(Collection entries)
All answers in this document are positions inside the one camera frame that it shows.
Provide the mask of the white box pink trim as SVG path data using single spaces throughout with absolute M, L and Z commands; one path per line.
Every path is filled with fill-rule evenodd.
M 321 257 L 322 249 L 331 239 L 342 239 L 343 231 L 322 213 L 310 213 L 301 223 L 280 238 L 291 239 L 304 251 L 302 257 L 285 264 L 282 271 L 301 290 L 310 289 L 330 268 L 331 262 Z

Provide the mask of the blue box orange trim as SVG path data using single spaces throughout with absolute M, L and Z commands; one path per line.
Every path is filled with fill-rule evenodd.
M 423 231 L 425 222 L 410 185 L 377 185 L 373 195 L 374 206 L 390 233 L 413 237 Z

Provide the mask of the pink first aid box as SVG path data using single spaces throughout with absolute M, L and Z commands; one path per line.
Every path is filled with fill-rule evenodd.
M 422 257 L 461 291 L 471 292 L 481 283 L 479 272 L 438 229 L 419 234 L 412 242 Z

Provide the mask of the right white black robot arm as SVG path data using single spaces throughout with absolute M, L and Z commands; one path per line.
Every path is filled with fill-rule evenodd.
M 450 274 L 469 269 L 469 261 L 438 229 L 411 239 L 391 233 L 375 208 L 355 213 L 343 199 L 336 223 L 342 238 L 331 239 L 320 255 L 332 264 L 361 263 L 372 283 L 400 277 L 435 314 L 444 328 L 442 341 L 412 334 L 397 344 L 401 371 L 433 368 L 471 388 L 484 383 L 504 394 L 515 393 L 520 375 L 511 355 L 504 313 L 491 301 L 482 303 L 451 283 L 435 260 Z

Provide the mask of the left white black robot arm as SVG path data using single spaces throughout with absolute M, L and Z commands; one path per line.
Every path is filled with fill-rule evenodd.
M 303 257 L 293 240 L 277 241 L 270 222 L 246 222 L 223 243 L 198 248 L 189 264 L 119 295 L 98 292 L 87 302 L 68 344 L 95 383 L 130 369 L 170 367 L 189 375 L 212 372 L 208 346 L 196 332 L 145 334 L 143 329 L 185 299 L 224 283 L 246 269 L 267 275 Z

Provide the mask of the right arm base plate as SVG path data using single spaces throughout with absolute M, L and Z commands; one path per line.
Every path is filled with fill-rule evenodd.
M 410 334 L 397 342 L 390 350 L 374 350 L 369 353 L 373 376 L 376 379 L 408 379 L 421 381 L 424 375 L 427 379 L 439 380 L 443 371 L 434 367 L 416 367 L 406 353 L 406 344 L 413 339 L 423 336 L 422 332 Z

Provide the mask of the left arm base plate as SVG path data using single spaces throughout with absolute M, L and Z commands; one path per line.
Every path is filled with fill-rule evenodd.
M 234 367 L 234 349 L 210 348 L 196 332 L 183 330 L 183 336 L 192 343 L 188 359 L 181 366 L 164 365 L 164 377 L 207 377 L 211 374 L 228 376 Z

[Directions for this task]
Restate the data above word for word. Leave nothing out.

[Completed task]
All answers in this document are positions inside the one camera frame that it shows.
Provide the mask of the white box pink trim as SVG path data using single spaces throughout with absolute M, L and Z commands; one path per line.
Every path is filled with fill-rule evenodd.
M 321 257 L 322 249 L 331 239 L 342 239 L 343 231 L 322 213 L 310 213 L 301 223 L 280 238 L 291 239 L 304 251 L 302 257 L 285 264 L 282 271 L 301 290 L 310 289 L 330 268 L 331 262 Z

Provide the mask of the blue box orange trim as SVG path data using single spaces throughout with absolute M, L and Z commands; one path per line.
Every path is filled with fill-rule evenodd.
M 423 231 L 425 222 L 410 185 L 377 185 L 373 195 L 374 206 L 390 233 L 413 237 Z

Provide the mask of the pink first aid box as SVG path data using single spaces throughout with absolute M, L and Z commands; one path per line.
Every path is filled with fill-rule evenodd.
M 422 257 L 461 291 L 471 292 L 481 283 L 479 272 L 438 229 L 419 234 L 412 242 Z

Provide the mask of the right white black robot arm as SVG path data using single spaces throughout with absolute M, L and Z commands; one path per line.
Every path is filled with fill-rule evenodd.
M 450 274 L 469 269 L 469 261 L 438 229 L 411 239 L 391 233 L 375 208 L 355 213 L 343 199 L 336 223 L 342 238 L 331 239 L 320 255 L 332 264 L 361 263 L 372 283 L 400 277 L 435 314 L 444 328 L 442 341 L 412 334 L 397 344 L 401 371 L 433 368 L 471 388 L 484 383 L 504 394 L 515 393 L 520 375 L 511 355 L 504 313 L 491 301 L 482 303 L 451 283 L 435 260 Z

Provide the mask of the left white black robot arm as SVG path data using single spaces throughout with absolute M, L and Z commands; one path per line.
Every path is filled with fill-rule evenodd.
M 303 257 L 293 240 L 277 241 L 270 222 L 246 222 L 223 243 L 198 248 L 189 264 L 119 295 L 98 292 L 87 302 L 68 344 L 95 383 L 130 369 L 170 367 L 189 375 L 212 372 L 208 346 L 196 332 L 145 334 L 143 329 L 185 299 L 224 283 L 246 269 L 267 275 Z

Provide the mask of the right arm base plate as SVG path data using single spaces throughout with absolute M, L and Z commands; one path per line.
Every path is filled with fill-rule evenodd.
M 410 334 L 397 342 L 390 350 L 374 350 L 369 353 L 373 376 L 376 379 L 408 379 L 421 381 L 424 375 L 427 379 L 439 380 L 443 371 L 434 367 L 416 367 L 406 353 L 406 344 L 413 339 L 423 336 L 422 332 Z

Provide the mask of the left arm base plate as SVG path data using single spaces throughout with absolute M, L and Z commands; one path per line.
Every path is filled with fill-rule evenodd.
M 234 367 L 234 349 L 210 348 L 196 332 L 183 330 L 183 336 L 192 343 L 188 359 L 181 366 L 164 365 L 164 377 L 207 377 L 211 374 L 228 376 Z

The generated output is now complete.